PROBLEM TO WORK ON | A complete answer lists every line of the material where the string "names" occurs.

RECORDS PROVIDED |
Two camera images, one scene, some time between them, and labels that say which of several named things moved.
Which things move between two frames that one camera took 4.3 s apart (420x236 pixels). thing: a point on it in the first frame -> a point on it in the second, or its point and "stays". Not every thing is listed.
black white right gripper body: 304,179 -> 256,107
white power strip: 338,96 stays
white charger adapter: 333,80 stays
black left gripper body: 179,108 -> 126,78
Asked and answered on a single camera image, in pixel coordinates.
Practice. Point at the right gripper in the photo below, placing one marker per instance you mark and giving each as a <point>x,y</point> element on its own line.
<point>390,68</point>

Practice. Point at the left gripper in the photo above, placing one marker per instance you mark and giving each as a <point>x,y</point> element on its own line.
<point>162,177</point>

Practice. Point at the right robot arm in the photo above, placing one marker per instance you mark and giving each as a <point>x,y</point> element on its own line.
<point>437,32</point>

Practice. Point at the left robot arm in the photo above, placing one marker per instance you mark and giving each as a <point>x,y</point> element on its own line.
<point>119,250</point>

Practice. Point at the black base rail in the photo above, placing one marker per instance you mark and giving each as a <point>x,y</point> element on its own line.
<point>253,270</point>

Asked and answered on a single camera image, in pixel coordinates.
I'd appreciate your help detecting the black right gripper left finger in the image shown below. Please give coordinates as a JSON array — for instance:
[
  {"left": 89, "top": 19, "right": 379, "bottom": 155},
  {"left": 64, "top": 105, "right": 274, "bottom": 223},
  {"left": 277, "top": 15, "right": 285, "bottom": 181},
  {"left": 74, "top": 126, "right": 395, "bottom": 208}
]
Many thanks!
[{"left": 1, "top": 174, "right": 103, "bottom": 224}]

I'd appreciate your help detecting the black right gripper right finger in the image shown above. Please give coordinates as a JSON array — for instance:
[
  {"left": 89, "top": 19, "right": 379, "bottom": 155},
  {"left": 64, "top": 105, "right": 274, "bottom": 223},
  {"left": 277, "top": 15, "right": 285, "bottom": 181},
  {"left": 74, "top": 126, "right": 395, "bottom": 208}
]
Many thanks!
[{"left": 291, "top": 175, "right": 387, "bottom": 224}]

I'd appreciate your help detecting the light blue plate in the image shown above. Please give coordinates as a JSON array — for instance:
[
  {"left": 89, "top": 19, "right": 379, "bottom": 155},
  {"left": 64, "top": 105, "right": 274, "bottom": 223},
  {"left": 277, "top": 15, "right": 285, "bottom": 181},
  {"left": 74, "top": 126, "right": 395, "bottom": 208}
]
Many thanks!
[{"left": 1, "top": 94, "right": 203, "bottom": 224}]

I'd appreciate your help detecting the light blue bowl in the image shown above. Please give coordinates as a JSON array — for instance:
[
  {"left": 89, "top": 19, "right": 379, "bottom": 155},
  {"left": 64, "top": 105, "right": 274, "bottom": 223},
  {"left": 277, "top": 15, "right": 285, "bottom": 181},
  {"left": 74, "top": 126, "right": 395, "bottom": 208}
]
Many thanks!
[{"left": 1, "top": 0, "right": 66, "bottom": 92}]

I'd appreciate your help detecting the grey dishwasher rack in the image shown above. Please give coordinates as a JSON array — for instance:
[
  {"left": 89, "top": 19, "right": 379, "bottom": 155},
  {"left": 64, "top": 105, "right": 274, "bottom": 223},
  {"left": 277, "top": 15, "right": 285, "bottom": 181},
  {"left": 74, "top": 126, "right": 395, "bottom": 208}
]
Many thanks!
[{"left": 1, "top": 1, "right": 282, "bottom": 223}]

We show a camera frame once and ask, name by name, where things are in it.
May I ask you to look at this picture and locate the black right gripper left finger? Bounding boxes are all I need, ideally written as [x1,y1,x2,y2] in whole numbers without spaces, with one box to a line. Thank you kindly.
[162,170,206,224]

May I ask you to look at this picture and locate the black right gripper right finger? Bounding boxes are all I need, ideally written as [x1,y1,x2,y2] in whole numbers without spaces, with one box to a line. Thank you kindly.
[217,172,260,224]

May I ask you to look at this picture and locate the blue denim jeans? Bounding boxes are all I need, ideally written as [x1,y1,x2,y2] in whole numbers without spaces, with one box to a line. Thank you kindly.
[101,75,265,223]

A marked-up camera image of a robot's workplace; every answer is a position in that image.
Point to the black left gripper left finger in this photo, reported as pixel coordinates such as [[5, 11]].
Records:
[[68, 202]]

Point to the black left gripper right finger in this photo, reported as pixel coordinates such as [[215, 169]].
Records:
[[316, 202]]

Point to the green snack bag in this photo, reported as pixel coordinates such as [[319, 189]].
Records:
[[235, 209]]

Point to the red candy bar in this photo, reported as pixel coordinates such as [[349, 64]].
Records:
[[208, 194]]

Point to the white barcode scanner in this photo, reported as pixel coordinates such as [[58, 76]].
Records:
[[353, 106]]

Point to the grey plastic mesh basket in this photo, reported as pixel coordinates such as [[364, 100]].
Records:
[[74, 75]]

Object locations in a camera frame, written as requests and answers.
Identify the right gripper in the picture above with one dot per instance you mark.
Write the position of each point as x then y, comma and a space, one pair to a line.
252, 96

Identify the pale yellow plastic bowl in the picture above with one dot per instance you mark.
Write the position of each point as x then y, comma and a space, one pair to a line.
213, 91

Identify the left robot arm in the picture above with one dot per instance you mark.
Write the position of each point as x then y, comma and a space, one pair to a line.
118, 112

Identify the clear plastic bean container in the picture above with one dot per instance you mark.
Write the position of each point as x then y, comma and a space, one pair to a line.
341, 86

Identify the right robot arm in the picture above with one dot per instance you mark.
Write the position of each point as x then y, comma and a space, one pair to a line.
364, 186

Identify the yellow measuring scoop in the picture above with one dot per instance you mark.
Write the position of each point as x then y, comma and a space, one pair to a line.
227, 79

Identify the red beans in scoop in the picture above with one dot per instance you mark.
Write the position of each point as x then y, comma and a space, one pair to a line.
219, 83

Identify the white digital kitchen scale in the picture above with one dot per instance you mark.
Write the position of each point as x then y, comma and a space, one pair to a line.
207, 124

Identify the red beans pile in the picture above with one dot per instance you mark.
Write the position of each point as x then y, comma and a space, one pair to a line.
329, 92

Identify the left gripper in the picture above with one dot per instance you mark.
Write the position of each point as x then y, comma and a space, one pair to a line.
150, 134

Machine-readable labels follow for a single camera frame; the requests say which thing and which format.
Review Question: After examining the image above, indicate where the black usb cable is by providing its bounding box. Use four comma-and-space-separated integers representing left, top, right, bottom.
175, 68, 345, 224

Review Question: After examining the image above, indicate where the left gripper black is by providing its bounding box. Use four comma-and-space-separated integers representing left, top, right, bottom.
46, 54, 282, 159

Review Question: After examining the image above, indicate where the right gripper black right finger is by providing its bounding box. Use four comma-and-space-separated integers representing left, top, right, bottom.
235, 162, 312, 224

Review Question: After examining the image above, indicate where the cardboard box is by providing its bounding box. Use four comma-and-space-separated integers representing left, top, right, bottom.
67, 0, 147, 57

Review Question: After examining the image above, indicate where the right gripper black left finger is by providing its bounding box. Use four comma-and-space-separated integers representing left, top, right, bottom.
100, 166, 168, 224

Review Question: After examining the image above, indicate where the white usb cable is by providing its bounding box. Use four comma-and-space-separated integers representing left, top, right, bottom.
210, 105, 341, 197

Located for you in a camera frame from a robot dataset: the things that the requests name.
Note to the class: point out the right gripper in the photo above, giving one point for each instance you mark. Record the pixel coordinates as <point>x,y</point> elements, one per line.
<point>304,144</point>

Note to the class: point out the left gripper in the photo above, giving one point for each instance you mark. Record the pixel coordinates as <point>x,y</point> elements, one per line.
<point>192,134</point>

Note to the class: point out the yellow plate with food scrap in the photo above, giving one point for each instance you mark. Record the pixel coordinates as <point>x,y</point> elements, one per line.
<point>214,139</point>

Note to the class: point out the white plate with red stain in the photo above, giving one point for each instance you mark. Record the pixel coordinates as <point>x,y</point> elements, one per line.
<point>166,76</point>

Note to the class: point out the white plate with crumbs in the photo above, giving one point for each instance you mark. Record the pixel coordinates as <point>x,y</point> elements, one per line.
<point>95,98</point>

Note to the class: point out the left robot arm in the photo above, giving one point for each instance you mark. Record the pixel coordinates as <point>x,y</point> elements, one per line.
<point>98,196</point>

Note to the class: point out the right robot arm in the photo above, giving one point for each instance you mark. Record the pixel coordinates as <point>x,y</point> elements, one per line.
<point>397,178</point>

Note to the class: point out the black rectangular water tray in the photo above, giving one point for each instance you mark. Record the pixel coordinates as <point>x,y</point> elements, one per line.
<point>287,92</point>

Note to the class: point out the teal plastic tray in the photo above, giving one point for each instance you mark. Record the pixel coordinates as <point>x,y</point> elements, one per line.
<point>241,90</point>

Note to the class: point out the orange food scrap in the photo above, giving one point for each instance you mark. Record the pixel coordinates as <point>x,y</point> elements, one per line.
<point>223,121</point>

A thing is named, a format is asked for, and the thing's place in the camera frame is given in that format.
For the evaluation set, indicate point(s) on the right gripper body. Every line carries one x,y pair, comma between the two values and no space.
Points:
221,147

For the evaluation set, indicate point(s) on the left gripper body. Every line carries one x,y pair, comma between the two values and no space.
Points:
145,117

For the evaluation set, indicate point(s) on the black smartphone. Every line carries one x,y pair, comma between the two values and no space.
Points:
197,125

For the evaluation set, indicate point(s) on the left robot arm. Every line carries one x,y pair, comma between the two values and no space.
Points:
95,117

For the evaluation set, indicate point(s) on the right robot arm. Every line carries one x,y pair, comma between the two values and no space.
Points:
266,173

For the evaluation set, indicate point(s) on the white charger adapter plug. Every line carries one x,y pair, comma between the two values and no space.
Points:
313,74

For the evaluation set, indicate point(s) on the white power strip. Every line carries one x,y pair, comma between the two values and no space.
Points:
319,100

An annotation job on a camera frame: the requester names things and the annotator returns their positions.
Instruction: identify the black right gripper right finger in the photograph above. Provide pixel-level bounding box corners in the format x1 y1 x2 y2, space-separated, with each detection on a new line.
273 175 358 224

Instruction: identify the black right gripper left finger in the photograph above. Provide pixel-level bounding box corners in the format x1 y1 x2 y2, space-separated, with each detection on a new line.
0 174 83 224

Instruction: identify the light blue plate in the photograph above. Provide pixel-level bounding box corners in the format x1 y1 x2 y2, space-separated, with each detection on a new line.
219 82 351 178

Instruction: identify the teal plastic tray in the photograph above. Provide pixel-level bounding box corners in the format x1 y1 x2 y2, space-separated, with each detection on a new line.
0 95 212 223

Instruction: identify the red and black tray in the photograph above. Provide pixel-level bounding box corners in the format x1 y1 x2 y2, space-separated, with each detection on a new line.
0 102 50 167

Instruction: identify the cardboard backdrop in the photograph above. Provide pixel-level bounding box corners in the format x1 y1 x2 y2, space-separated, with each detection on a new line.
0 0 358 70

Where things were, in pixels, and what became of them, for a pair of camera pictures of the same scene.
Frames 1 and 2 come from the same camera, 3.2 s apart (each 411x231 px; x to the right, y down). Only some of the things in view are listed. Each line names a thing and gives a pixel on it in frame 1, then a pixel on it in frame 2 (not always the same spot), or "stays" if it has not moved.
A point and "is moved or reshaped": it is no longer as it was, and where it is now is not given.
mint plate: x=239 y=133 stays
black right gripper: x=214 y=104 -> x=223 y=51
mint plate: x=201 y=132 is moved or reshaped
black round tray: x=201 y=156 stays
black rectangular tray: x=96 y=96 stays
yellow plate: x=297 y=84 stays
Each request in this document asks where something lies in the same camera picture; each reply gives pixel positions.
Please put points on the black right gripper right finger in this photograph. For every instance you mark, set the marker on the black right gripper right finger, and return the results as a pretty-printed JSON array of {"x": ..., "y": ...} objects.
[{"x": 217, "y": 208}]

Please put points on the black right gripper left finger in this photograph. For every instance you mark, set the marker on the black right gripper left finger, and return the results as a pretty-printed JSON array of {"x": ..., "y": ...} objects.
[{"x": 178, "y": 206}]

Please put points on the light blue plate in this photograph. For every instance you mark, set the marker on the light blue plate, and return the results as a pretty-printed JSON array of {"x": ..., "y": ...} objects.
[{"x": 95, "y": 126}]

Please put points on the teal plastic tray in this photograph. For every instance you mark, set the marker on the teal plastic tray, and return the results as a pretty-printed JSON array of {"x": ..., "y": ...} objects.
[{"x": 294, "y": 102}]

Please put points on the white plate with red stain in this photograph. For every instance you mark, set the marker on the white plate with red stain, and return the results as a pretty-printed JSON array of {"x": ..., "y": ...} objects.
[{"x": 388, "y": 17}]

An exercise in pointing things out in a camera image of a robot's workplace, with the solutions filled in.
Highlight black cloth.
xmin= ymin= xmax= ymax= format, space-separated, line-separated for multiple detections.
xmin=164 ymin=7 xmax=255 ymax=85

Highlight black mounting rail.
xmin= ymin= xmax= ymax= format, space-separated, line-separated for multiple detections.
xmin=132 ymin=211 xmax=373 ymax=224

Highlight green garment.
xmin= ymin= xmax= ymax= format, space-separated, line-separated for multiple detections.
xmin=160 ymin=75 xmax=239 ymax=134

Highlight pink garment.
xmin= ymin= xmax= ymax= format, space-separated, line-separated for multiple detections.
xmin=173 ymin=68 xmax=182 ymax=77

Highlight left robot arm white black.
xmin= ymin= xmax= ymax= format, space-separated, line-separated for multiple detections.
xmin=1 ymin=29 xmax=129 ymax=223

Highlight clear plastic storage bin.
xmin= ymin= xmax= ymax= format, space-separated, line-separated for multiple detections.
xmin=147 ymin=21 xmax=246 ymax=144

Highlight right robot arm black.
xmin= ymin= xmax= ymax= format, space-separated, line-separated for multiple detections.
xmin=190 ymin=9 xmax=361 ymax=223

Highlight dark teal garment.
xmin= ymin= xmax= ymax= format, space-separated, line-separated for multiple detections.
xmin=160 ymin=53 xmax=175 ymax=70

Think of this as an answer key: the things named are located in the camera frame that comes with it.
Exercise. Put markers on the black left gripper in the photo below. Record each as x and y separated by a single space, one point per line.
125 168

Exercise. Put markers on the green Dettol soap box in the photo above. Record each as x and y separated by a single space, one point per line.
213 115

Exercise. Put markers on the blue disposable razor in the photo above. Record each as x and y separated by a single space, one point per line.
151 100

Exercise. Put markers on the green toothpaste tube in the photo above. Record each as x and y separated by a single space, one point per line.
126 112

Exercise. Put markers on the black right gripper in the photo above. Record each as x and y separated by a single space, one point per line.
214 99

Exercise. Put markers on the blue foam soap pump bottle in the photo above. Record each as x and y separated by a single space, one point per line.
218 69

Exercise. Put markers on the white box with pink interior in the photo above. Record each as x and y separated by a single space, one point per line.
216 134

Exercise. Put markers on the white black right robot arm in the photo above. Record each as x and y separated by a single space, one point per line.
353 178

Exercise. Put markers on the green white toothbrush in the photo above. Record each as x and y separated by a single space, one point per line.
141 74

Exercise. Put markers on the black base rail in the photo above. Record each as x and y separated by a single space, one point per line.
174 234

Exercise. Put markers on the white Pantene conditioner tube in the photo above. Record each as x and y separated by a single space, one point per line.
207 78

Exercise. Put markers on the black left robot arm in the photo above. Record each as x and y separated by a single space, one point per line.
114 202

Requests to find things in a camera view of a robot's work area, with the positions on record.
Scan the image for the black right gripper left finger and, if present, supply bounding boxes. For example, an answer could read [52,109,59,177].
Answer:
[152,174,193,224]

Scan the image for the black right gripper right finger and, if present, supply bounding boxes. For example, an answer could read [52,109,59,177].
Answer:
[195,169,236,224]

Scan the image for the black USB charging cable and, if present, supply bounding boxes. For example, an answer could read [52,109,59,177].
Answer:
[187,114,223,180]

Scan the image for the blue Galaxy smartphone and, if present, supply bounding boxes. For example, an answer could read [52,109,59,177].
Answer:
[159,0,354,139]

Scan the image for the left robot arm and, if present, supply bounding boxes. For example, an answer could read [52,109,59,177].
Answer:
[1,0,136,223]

TASK RESULT |
An annotation job on a camera frame: the requester names things and the annotator returns their positions.
Frames 1 and 2 come from the same camera, 3.2 s apart (each 411x231 px; x to the right, y down). Only some of the things in view are listed. Each line names a thing and gives a pixel on it in frame 1, then a pixel on it in frame 2 (not always the same spot), or "stays" if it has not moved.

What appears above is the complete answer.